**Directions:**
An exact copy of all the lines below is required, with every image left out.

**Provided data:**
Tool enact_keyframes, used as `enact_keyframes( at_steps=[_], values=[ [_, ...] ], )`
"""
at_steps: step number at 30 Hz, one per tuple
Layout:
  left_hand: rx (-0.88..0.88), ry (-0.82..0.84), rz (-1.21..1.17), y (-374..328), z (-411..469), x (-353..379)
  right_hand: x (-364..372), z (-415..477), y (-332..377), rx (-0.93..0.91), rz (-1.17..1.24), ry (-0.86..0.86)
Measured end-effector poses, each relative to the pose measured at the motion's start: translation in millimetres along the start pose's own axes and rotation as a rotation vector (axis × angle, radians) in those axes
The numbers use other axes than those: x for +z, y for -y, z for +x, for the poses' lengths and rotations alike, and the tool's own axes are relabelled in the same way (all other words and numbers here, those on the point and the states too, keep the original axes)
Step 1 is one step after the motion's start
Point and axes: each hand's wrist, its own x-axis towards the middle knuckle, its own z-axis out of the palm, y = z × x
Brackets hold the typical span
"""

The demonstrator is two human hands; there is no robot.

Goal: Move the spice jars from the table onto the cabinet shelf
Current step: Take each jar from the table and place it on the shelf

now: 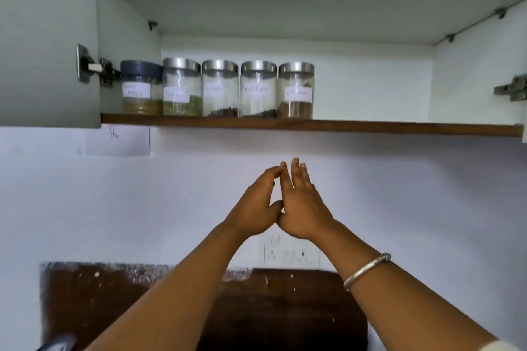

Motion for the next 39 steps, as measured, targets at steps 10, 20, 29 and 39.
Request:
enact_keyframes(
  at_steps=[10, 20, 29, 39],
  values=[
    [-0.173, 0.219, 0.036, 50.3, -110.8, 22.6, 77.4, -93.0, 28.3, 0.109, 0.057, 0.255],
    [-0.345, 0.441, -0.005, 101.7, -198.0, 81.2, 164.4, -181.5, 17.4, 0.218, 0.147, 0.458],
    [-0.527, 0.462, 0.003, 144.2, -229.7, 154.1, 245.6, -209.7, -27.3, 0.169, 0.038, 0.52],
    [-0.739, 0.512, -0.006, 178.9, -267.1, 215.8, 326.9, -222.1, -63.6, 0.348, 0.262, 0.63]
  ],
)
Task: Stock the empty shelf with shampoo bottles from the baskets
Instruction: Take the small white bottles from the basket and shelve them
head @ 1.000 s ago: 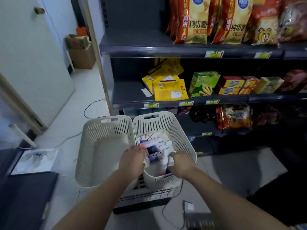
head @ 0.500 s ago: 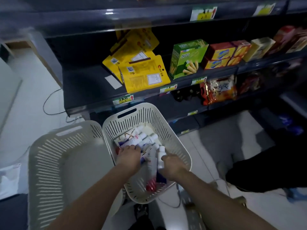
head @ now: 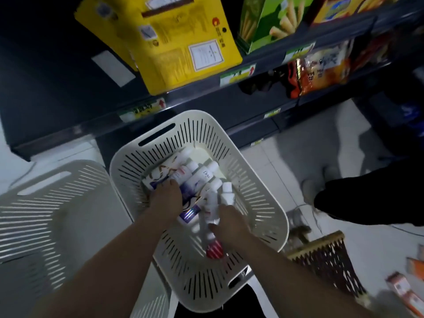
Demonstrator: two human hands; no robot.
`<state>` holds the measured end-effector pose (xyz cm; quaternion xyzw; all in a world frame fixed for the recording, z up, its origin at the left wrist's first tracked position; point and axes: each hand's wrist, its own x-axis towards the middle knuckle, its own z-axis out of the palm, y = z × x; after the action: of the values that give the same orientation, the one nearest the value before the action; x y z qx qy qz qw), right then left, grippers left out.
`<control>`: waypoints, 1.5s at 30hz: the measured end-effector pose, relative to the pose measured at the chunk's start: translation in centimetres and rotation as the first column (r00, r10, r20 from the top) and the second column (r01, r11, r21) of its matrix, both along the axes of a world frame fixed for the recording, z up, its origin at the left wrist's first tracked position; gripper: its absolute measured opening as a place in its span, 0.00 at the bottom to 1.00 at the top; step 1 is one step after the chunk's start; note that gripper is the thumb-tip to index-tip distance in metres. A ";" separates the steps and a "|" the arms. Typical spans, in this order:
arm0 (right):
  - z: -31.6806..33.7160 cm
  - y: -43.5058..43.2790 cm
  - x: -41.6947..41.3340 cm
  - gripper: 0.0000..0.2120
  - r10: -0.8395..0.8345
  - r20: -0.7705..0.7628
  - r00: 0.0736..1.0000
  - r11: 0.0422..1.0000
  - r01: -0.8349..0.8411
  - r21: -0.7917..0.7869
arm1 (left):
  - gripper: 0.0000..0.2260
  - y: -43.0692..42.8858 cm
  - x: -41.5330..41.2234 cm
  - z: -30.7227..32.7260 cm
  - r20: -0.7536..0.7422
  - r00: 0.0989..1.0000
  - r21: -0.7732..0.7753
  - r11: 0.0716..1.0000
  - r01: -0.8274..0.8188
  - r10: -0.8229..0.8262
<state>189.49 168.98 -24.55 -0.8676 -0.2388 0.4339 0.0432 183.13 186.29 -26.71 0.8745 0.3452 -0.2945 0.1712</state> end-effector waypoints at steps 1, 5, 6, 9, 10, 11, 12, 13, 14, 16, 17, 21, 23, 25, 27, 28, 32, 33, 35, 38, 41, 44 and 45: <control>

**Answer for the task:**
Tool enact_keyframes, used as `enact_keyframes( at_steps=[_], values=[ [_, ...] ], )`
"""
at_steps: step number at 30 Hz, one per tuple
Layout:
  left_hand: rx (-0.88..0.88), ry (-0.82..0.84), rz (-1.21..1.17), y (-374..328), z (-411..469), x (-353..379)
  right_hand: x (-364..372), z (-415..477), y (-332..377), rx (-0.93..0.91), rz (-1.17..1.24), ry (-0.86..0.86)
Measured end-effector poses, each relative to the pose measured at the motion's start: translation in millimetres along the start pose's own axes and rotation as a rotation vector (axis × angle, radians) in those axes
The numbers use other axes than those: x for +z, y for -y, z for +x, for the poses' lengths and rotations alike, and the tool's own axes are relabelled in the same way (all other words and numbers here, those on the point and the states too, keep the original axes)
Step 1 is one step after the motion's start
Point and axes: each hand's wrist, its own x-axis towards the middle knuckle, its own z-axis out of the palm, y = z × x
Brackets hold the typical span
"""

The demonstrator is two human hands; there is no robot.

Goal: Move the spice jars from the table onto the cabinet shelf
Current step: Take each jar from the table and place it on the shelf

now: 

Motion for the next 39 steps, as measured, targets at steps 10, 20, 29 and 39.
Request:
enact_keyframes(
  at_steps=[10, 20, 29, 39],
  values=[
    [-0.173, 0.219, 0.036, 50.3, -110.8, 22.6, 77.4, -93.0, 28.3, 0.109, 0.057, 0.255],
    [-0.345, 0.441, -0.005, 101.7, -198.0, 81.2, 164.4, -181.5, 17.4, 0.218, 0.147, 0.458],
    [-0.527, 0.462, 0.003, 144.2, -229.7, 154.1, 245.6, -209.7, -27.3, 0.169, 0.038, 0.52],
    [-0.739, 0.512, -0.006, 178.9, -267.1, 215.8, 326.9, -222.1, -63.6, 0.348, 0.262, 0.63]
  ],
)
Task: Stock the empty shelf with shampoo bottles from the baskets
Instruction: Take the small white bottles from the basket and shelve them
head @ 1.000 s ago: 
head @ 0.500 s ago: 
head @ now: 
Demonstrator: two human hands; no robot.
`<state>` holds the measured end-effector pose (xyz cm; quaternion xyzw; all in a world frame fixed for the recording, z up, its origin at the left wrist's first tracked position; point and axes: each hand's wrist, its own x-axis towards the middle knuckle, its own z-axis out of the palm, y = z × x; after the action: of the values that give the same orientation, the one nearest the value before the action; x y z qx qy qz qw), right then left, grippers left out.
`<control>`: waypoints, 1.5s at 30hz: the measured end-effector pose, relative to the pose measured at the chunk's start: translation in centimetres and rotation as the first column (r00, r10, r20 from the top) and the second column (r01, r11, r21) of its matrix, both along the axes of a world frame fixed for the recording, z up, its origin at the left wrist's first tracked position; gripper: its absolute measured opening as a place in its span, 0.00 at the bottom to 1.00 at the top; step 1 is one step after the chunk's start; note that gripper is the thumb-tip to index-tip distance in metres. A ";" separates the steps and a "|" the arms. Typical spans, in this order:
arm0 (right):
  - z: -31.6806..33.7160 cm
  - y: -43.5058..43.2790 cm
  - x: -41.6947..41.3340 cm
  - gripper: 0.0000..0.2120
  - r10: -0.8395..0.8345
  - r20: -0.7705..0.7628
  - r00: 0.0736..1.0000
  - r11: 0.0422..1.0000
  - r01: -0.8349..0.8411
  - r21: -0.7917..0.7869
arm1 (left):
  - gripper: 0.0000..0.2260
  - y: -43.0692..42.8858 cm
  - x: -41.5330..41.2234 cm
  - z: -30.7227..32.7260 cm
  - r20: -0.7536..0.7422
  - r00: 0.0989..1.0000
  - r21: -0.7732..0.7753
  - r11: 0.0716..1.0000
  - r01: -0.8274..0.8188
  - r10: -0.8229..0.8262
<state>189.49 168.98 -24.55 -0.8676 -0.2388 0.4339 0.0432 183.13 186.29 -26.71 0.8745 0.3452 -0.2945 0.1712</state> end-effector waypoints at steps 1, 5, 6, 9, 10, 11, 12, 13, 14, 16, 17, 21, 23, 25, 27, 28, 32, 33, 35, 38, 41, 44 and 45: <control>

This exercise is complete.